- [TASK OBJECTIVE]
Check every line below for the word "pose" and copy each one that has it.

- [PROVIDED MATERIAL]
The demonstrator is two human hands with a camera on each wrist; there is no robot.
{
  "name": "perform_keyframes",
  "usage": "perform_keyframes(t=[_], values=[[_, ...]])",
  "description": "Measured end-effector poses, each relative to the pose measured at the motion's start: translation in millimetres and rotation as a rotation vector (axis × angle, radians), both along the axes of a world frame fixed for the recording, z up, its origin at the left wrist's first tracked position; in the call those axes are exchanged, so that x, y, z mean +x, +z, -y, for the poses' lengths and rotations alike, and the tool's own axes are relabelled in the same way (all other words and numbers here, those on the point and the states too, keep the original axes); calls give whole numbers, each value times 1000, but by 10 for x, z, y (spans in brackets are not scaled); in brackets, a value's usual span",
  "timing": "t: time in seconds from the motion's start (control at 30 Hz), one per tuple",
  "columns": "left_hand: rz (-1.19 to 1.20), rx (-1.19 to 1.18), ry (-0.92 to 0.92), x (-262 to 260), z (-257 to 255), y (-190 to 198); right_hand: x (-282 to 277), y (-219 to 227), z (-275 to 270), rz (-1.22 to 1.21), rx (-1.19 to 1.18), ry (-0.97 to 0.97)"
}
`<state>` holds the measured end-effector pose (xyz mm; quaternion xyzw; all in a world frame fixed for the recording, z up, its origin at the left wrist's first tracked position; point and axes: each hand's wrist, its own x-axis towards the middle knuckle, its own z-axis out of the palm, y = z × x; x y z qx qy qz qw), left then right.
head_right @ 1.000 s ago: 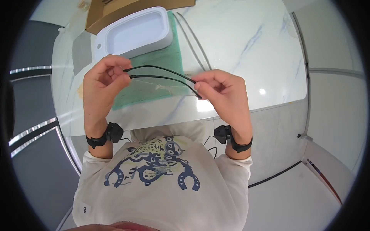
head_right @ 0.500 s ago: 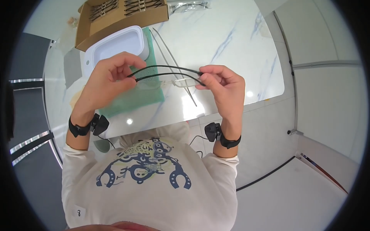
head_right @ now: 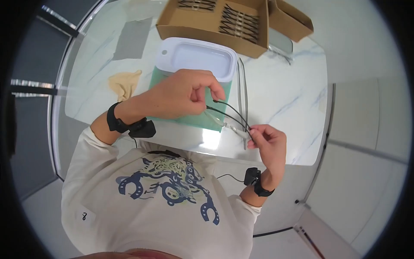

- [WRITTEN SOLUTION]
  "description": "Measured end-effector poses, each relative to the pose measured at the motion's start: translation in millimetres and rotation as a rotation vector (axis × angle, radians), both along the axes of a world frame fixed for the recording, z up, its origin at the left wrist's first tracked position; in the call those axes are exchanged, so that x, y, z mean +x, +z, -y, for the poses' lengths and rotations alike, and the tool's own axes are relabelled in the same way (all other words and numbers here, those on the point and the states too, keep the original axes); calls give whole numbers, each value times 1000, but by 10 for x, z, y (spans in brackets are not scaled); in brackets, a value's usual span",
`<state>` holds the measured end-effector pose (xyz mm; quaternion xyzw; all in a world frame fixed for the recording, z up, its origin at the left wrist's first tracked position; point and axes: each hand's wrist, its own x-axis towards the middle knuckle, its own z-axis out of the palm, y = z × x; x y z qx qy qz qw), left then right.

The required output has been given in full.